Au menu, un bref bilan de la rentrée 2013 – jugée globalement satisfaisante, même s’il existe des problèmes d’organisation, et des points qui inquiètent les élus.
Ces derniers ont relevé les points suivants :
- Un manque d’homogénéité sur l’ensemble du territoire des critères appliqués par les DASEN pour accepter un projet éducatif de territoire ;
- une grande variété de comportement également de la part des DDCS et des CAF quant aux taux d’encadrement acceptés et aux financements qui en découlent.

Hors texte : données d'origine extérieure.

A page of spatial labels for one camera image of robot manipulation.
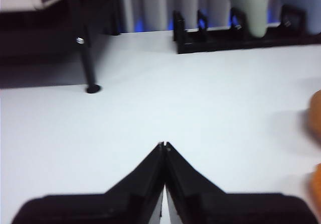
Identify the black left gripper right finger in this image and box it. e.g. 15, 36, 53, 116
164, 141, 318, 224

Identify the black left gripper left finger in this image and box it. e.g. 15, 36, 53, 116
11, 142, 166, 224

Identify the tan toy potato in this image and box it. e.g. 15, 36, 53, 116
307, 89, 321, 142

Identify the black metal shelf rack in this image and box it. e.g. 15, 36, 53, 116
0, 0, 121, 94

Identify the black dish rack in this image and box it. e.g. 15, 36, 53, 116
172, 4, 321, 55

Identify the pale green plate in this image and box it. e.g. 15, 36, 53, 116
227, 0, 267, 38

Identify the white pleated curtain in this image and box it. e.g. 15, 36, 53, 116
117, 0, 321, 33

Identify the pale blue plate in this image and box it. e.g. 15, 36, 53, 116
278, 0, 321, 36

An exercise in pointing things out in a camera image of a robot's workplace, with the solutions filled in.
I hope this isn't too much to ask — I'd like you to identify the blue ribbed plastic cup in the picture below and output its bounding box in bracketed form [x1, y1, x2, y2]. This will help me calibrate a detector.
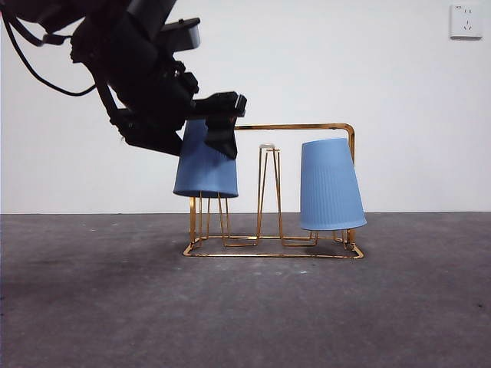
[172, 118, 240, 200]
[299, 137, 368, 232]

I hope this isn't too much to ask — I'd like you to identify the gold wire cup rack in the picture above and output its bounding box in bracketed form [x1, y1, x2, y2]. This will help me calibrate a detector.
[182, 121, 364, 261]

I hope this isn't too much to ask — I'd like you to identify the black cable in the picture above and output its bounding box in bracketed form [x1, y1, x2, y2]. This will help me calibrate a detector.
[7, 14, 74, 46]
[0, 11, 99, 97]

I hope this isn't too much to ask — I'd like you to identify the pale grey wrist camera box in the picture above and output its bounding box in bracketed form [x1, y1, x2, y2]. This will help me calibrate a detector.
[160, 17, 202, 53]

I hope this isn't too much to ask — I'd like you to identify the white wall socket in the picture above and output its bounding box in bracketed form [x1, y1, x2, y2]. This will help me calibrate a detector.
[449, 3, 484, 40]

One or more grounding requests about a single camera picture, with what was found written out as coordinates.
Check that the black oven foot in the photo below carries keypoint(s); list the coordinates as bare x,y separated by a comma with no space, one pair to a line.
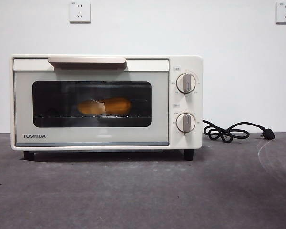
188,155
29,155

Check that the beige oven knob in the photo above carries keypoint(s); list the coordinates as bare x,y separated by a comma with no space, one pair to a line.
186,83
186,122

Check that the white Toshiba toaster oven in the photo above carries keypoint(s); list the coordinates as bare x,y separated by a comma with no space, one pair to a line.
188,64

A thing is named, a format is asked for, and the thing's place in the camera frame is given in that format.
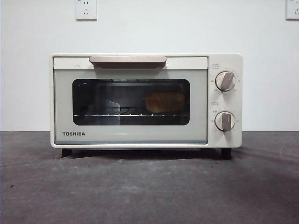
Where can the white Toshiba toaster oven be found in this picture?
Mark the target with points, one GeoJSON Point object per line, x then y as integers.
{"type": "Point", "coordinates": [234, 103]}

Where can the golden brown bread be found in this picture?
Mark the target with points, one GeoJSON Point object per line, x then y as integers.
{"type": "Point", "coordinates": [163, 102]}

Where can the white wall socket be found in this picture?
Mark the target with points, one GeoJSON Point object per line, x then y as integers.
{"type": "Point", "coordinates": [293, 10]}
{"type": "Point", "coordinates": [86, 11]}

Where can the beige oven knob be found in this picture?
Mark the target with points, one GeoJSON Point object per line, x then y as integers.
{"type": "Point", "coordinates": [224, 121]}
{"type": "Point", "coordinates": [225, 81]}

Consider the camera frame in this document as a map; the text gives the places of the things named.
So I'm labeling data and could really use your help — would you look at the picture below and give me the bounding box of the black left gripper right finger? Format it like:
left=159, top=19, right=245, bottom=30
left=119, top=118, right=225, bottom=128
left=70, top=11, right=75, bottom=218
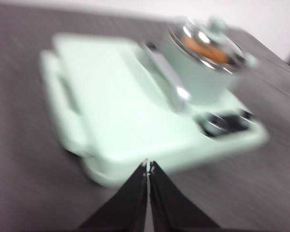
left=147, top=160, right=220, bottom=232

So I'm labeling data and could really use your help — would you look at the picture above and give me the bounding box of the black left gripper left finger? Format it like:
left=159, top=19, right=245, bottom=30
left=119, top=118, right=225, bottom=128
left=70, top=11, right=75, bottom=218
left=77, top=158, right=149, bottom=232

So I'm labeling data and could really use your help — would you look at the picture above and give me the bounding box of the glass lid with green knob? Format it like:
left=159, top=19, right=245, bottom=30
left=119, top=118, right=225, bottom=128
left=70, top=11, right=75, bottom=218
left=168, top=15, right=247, bottom=73

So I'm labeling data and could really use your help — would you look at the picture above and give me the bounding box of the mint green breakfast machine base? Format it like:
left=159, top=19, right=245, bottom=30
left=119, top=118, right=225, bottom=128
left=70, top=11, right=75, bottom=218
left=40, top=32, right=269, bottom=189

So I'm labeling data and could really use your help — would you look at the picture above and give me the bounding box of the silver control knob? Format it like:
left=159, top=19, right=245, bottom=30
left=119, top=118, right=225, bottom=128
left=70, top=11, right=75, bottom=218
left=203, top=113, right=230, bottom=132
left=236, top=108, right=254, bottom=119

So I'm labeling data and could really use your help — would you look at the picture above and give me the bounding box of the mint green pot with handle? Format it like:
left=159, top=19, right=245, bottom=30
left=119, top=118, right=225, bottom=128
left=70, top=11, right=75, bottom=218
left=159, top=24, right=259, bottom=106

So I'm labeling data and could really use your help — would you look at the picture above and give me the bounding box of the chrome griddle cover handle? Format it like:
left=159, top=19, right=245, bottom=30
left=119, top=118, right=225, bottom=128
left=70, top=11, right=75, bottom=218
left=145, top=42, right=191, bottom=109

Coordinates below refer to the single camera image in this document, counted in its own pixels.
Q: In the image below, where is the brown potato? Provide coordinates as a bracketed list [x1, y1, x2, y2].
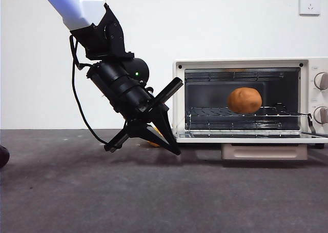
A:
[227, 87, 263, 114]

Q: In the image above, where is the glass oven door with handle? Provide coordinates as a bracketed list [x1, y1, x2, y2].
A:
[176, 131, 328, 161]

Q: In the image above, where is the white Toshiba toaster oven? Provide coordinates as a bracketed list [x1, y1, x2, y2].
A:
[173, 57, 328, 149]

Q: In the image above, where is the beige round oven knob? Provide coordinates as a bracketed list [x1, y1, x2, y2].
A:
[314, 106, 328, 124]
[314, 72, 328, 90]

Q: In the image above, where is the dark purple eggplant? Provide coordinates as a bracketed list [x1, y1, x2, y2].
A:
[0, 145, 10, 168]

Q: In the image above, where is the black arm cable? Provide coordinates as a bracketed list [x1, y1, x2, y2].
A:
[69, 34, 110, 145]

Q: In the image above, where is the metal wire oven rack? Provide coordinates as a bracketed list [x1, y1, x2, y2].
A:
[186, 103, 308, 123]

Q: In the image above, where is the white wall power socket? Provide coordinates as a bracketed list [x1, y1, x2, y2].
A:
[299, 0, 321, 16]

Le cabinet de Vincent Peillon invite les élus à lui faire remonter toutes les situations de blocage. - Ils relèvent par ailleurs, la succession de deux taux d’encadrement différents au cours d’une même journée, à savoir, des taux transitoires assouplis pendant les « TAP » et des taux classiques pendant le périscolaire, qui sèment la confusion.
- La question du financement pérenne de la réforme : l’APVF, l’AMF et l’AMRF demandent notamment la pérennisation du fonds d’amorçage ; l’AMGVF propose d’élargir l’accès à la prestation enfance jeunesse de la CAF, actuellement gelée pour deux ans.
- Comment affronter au mieux les difficultés de recrutement d’animateurs qualifiés pour encadrer les « temps d’activité périscolaire » ? Le cabinet ministériel renvoie aux compétences du CNFPT et propose de relayer les besoins précis des collectivités au Ministère du Travail, pour que Pôle emploi s’en saisisse.
De son côté, le cabinet ministériel a mis l’accent sur la nécessité d’avoir bouclé les démarches de projet éducatif de territoire rapidement, pour éviter qu’elles ne deviennent otages des prochaines municipales.
Le cabinet de Vincent Peillon annonce la tenue de rencontres interministérielles régulières, pour soutenir l’avancée de la réforme.